Assigned task => For the entries below, repeat exactly each line starting with the one that contains "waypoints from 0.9" and going on through the one that contains "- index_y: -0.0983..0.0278", and no others.

Items listed in a dataset:
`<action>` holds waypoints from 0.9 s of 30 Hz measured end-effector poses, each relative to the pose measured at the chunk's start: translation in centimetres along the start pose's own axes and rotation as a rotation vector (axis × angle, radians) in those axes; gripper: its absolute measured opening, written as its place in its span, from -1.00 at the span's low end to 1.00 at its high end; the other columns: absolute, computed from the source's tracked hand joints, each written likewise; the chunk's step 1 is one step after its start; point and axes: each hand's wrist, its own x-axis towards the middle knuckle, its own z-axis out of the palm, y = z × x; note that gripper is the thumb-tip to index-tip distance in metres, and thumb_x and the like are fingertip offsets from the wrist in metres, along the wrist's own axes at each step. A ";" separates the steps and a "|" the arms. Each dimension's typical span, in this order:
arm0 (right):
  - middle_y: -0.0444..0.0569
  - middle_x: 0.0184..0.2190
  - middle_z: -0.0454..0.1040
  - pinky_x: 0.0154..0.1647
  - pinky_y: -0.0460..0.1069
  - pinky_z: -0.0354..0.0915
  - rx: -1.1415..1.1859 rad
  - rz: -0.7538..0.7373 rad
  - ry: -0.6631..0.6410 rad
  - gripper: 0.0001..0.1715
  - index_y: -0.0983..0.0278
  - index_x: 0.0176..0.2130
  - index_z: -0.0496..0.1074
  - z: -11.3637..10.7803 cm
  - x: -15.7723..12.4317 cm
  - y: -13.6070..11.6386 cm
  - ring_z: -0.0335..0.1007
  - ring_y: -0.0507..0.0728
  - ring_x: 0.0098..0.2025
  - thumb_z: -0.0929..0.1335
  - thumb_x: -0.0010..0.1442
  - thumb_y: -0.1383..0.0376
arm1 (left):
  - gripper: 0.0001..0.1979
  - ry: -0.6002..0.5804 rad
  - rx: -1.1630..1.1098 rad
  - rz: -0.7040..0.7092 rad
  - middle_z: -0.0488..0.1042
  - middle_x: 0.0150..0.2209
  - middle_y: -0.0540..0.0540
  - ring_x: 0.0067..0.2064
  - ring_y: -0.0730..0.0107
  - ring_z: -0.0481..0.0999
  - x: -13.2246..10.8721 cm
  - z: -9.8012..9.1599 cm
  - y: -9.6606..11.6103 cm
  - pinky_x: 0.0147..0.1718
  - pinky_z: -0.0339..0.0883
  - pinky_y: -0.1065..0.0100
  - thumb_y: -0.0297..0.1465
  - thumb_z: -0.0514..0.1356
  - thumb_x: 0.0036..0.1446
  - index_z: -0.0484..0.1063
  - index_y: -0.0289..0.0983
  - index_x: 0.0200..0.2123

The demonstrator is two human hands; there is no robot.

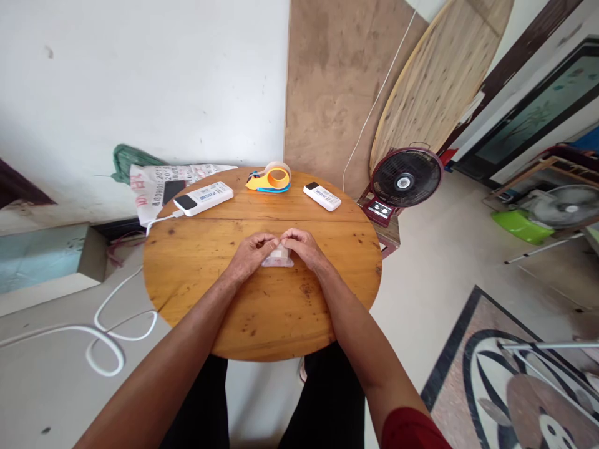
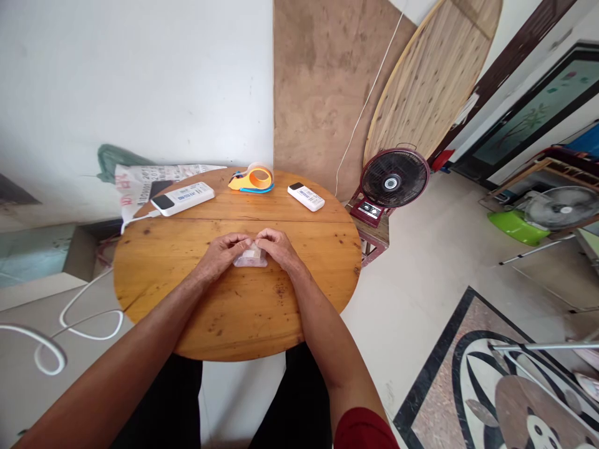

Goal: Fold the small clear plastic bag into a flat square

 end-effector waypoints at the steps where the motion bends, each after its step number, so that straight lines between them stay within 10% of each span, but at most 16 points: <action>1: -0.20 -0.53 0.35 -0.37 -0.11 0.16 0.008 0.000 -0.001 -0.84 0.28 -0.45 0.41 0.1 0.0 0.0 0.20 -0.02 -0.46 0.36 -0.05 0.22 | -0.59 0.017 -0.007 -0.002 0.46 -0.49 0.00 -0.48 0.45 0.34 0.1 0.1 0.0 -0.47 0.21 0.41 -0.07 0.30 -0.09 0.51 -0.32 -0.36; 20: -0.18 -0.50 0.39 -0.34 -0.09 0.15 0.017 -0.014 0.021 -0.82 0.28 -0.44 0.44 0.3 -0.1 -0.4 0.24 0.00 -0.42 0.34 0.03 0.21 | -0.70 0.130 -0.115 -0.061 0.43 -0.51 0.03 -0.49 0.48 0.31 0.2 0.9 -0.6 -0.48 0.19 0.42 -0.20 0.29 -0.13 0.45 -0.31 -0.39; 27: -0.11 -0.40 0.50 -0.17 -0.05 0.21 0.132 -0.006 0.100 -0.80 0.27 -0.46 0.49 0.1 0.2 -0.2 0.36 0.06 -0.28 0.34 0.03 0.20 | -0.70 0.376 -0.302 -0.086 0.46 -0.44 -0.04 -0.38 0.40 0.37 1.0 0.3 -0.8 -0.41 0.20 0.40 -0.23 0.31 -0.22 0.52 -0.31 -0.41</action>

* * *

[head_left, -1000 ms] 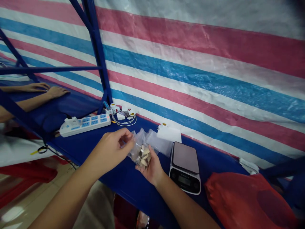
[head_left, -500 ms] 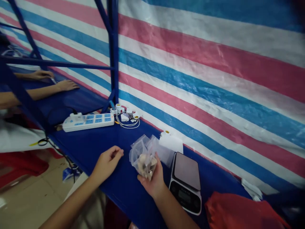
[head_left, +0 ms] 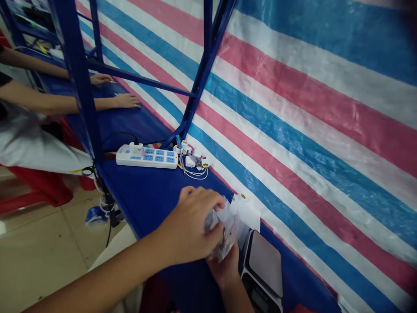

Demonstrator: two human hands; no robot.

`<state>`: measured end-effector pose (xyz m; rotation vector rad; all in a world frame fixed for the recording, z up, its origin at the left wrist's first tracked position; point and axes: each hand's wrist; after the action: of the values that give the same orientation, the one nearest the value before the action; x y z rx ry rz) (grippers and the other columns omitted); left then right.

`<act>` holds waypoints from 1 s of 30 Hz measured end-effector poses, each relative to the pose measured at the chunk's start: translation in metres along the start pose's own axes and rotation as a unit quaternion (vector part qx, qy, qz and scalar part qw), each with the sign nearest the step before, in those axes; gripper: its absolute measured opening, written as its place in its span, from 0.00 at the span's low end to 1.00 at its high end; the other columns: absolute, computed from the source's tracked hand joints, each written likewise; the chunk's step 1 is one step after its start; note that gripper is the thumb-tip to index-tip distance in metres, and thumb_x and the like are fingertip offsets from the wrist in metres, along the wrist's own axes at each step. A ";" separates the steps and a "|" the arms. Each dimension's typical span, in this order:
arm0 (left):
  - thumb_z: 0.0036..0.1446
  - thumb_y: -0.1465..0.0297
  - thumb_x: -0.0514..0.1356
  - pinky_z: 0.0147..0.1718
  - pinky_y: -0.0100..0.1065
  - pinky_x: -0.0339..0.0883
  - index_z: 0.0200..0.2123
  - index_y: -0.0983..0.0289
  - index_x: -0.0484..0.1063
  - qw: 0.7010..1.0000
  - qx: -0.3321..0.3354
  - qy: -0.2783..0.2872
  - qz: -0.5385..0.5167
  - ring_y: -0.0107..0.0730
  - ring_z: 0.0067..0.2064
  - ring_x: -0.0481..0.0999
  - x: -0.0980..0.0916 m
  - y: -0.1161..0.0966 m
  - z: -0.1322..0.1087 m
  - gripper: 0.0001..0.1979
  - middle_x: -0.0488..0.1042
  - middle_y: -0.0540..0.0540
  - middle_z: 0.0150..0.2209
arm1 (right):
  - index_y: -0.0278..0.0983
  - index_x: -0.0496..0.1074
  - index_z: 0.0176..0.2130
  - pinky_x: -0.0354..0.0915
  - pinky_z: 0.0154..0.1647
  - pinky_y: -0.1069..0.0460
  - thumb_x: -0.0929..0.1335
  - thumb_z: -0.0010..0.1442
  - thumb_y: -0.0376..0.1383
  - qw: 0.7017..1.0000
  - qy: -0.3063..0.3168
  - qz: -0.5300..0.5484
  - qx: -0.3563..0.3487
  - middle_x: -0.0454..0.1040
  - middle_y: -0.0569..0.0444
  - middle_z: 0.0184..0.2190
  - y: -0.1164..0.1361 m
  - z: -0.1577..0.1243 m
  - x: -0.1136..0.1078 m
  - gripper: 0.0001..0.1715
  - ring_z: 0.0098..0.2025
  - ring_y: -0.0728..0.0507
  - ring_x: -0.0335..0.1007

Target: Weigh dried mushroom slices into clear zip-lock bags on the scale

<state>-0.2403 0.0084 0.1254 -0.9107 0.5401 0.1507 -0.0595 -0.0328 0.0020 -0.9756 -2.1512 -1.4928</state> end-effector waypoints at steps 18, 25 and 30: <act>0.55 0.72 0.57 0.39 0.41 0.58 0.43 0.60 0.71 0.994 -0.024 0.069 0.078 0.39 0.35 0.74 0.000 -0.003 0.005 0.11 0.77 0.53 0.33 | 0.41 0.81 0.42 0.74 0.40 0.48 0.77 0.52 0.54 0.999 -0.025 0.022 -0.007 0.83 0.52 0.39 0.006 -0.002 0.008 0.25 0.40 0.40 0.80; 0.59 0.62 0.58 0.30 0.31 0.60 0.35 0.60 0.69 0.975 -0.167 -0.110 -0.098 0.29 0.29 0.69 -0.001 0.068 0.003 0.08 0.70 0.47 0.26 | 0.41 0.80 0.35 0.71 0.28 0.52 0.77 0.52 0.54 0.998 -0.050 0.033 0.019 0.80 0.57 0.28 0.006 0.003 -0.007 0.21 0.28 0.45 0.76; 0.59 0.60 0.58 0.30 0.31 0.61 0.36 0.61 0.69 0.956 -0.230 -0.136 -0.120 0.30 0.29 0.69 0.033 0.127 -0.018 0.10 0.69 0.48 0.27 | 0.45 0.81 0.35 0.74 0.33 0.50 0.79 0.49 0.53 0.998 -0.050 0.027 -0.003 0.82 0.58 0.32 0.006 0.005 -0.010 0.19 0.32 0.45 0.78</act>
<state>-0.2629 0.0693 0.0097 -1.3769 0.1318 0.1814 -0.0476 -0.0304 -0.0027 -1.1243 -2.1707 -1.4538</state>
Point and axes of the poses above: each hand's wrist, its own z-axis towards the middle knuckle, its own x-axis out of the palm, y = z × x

Worked solution =>
`<action>` holds waypoints from 0.9 s of 30 Hz measured end-effector poses, each relative to the pose measured at the chunk's start: translation in centimetres along the start pose's own axes and rotation as a rotation vector (axis × angle, radians) in those axes; gripper: its absolute measured opening, written as its place in its span, from -1.00 at the span's low end to 1.00 at its high end; the other columns: absolute, computed from the source's tracked hand joints, each written likewise; the chunk's step 1 is one step after its start; point and axes: each hand's wrist, its own x-axis towards the middle knuckle, its own z-axis out of the palm, y = z × x; note that gripper is the thumb-tip to index-tip distance in metres, and thumb_x and the like are fingertip offsets from the wrist in metres, along the wrist's own axes at each step. A ";" separates the steps and a "|" the arms. Each dimension's typical span, in this order:
arm0 (right):
  - middle_y: -0.0444..0.0569
  - middle_x: 0.0184..0.2190
  - middle_z: -0.0454..0.1040
  - pinky_x: 0.0154..0.1647
  - pinky_y: -0.0460..0.1069
  - pinky_z: -0.0354..0.0915
  - rx: -1.1415..1.1859 rad
  - rz: -0.7538..0.7373 rad
  - ry: -0.6631..0.6410 rad
  - gripper: 0.0001..0.1715
  - index_y: -0.0983..0.0278

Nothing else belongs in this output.